A Dying Breed

Finding myself newly married has been its own adventure these past four months. It is still very novel to say, "my husband". When I hear D say, “my wife,” I almost stop to look around for some middle aged woman with wrinkles and a bad attitude. Then I realize he's talking about me and I look pretty dang good and I’m pretty dang happy.

Living with a new last name has not been such a seamless transition. I am in the process of purchasing a url for my freelance business and am leaning towards amymaillet.com. The thing is: I don’t feel like Amy Maillet. I feel like Amy Cornish with a side of Maillet. Who knew my name change would cause such an identity crisis? It is my future but what about my past? All those things Amy Cornish lived seem to fade off the charts and become something certain people “remember when”. Remember Amy Cornish?

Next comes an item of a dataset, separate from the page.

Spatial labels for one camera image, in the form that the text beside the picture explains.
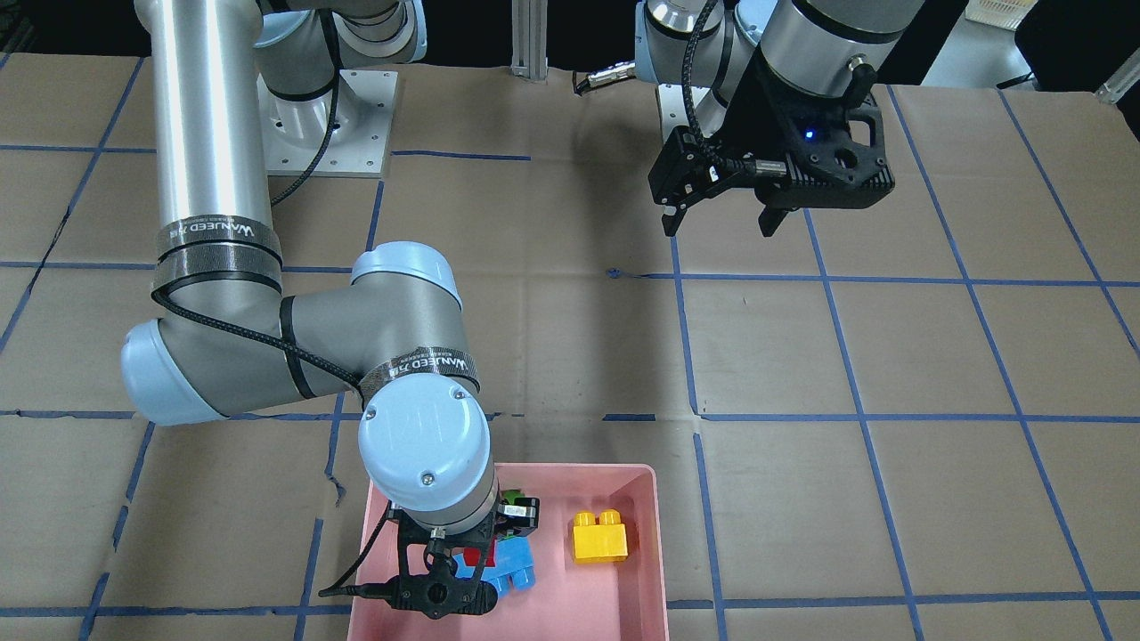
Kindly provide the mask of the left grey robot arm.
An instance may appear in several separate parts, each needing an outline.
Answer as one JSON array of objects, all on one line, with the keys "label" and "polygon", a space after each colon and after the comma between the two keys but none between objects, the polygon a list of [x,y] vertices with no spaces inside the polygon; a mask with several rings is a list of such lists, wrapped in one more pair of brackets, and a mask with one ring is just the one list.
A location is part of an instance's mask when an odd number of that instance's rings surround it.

It’s not that I have accomplished so much in my life that I need to hold on to Cornish; rather it’s a deep breed affinity for the name and the people who came before me and bestowed it on me. My ancestors, yes, but really my grandparents, my dad and his brothers and sister. People who I see rarely but feel for deeply in my heart. Good, kind-hearted, fun loving people that don’t need much but enjoy what they have. That is what I feel when I think of "Cornish". It has always been positive.

Strange too is the consideration that people I meet now will probably never know the last name I carried for 33 years. My kids will ask about it like a trivia fact. My sisters will probably all have other alias’. Six girls and no trace of the Cornish name, only the curves of our cheeks and the lightness of our personality will give it away. It is like a dying breed: someday there will be a search for cave drawings and signs of what was once a group of people bound together. We will be dispersed in the world and hidden by the society around us. We can be traced and identified only by digging under the veils of new last names.

Last night after about the 50th url suggestion and D growing weary of the conversation, I asked him if he would feel comfortable buying AndyCornish.com? He stopped and rolled that around in his mouth and didn't like the taste very much. So this name change business is not just me. It’s like rerouting a river or having a new paint color in your bedroom, it takes some getting used to. I’m not even saying Maillet is a bad thing. My name sounds so much prettier these days with the fade of the French “let”. Since it flows better now, I feel some strange validation that I made the right decision marrying this guy. Funny, I know, and there's no real weight to the sentiment other than it’s one of those nuggets so close to my heart. And Cornish is not gone…it’s there in the middle but I refuse to be a hyphenater or a double-namer. If I’m going to do it, I’m going to do it whole.